Faith-based non-profit hospitals, almost by definition, serve their communities better than for-profit hospitals, Williams insisted. While the quality of care in for-profits may be high and some for-profit hospitals operate out of a sense of mission, their bottom line remains the bottom line, he said.
“If they are an investor-owned operation, they have to return a dollar benefit to their shareholders,” he said.
Still, charity care and chaplaincy programs are not the exclusive domain of denominationally related non-profits. When Vanguard Health Systems — a for-profit healthcare corporation — acquired Baptist Health System in San Antonio several years ago, officials pledged to continue the hospital’s historic faith-based mission.

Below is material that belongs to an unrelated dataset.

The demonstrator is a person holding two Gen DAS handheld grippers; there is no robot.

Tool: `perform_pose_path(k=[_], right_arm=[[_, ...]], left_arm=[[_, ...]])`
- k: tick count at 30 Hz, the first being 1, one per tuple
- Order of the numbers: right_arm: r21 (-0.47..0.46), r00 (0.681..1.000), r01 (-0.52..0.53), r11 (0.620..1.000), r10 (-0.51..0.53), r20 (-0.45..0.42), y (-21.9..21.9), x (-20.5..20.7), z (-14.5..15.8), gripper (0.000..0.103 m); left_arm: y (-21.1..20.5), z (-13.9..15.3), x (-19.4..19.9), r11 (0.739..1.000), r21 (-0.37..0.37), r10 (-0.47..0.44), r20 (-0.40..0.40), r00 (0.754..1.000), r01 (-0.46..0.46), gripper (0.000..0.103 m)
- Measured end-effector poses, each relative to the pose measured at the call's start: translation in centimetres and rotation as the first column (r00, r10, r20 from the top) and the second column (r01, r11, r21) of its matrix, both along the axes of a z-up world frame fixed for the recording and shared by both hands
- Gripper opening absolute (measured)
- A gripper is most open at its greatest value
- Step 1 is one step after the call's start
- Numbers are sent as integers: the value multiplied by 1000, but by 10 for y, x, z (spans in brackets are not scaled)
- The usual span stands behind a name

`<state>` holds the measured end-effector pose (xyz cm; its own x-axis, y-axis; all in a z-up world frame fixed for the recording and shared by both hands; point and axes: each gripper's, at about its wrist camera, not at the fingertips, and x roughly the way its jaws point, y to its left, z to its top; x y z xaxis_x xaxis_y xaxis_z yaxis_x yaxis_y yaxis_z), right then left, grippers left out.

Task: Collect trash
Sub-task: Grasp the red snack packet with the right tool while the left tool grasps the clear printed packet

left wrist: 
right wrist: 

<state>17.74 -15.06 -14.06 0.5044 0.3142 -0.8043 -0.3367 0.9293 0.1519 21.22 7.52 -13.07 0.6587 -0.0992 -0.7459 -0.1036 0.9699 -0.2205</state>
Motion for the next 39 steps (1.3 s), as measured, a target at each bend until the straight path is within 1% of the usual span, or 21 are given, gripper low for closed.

Vanguard hired George Gaston, who served 25 years as pastor of Texas Baptist churches, as regional vice president of ministry for Baptist Health Systems. Under his leadership, the health-care system’s pastoral-care team maintains 11 full-time chaplains and five part-timers who handle on-call work over the weekends. Two clinical pastoral education supervisors work with six residents and a dozen interns. Baptist Health Systems reported providing $17.8 million in charity care during the 2006-2007 fiscal year and more than $19.6 million in 2007-2008.
Just because a hospital system pays taxes doesn’t mean it can’t operate by Christian values, Gaston maintains.
“People think that when you sell a non-profit, that you give up the ability to render Christian care. We have not done that at all,” he said. “We have strengthened and built upon what was done before us. We’ve got a wonderful ministry here.”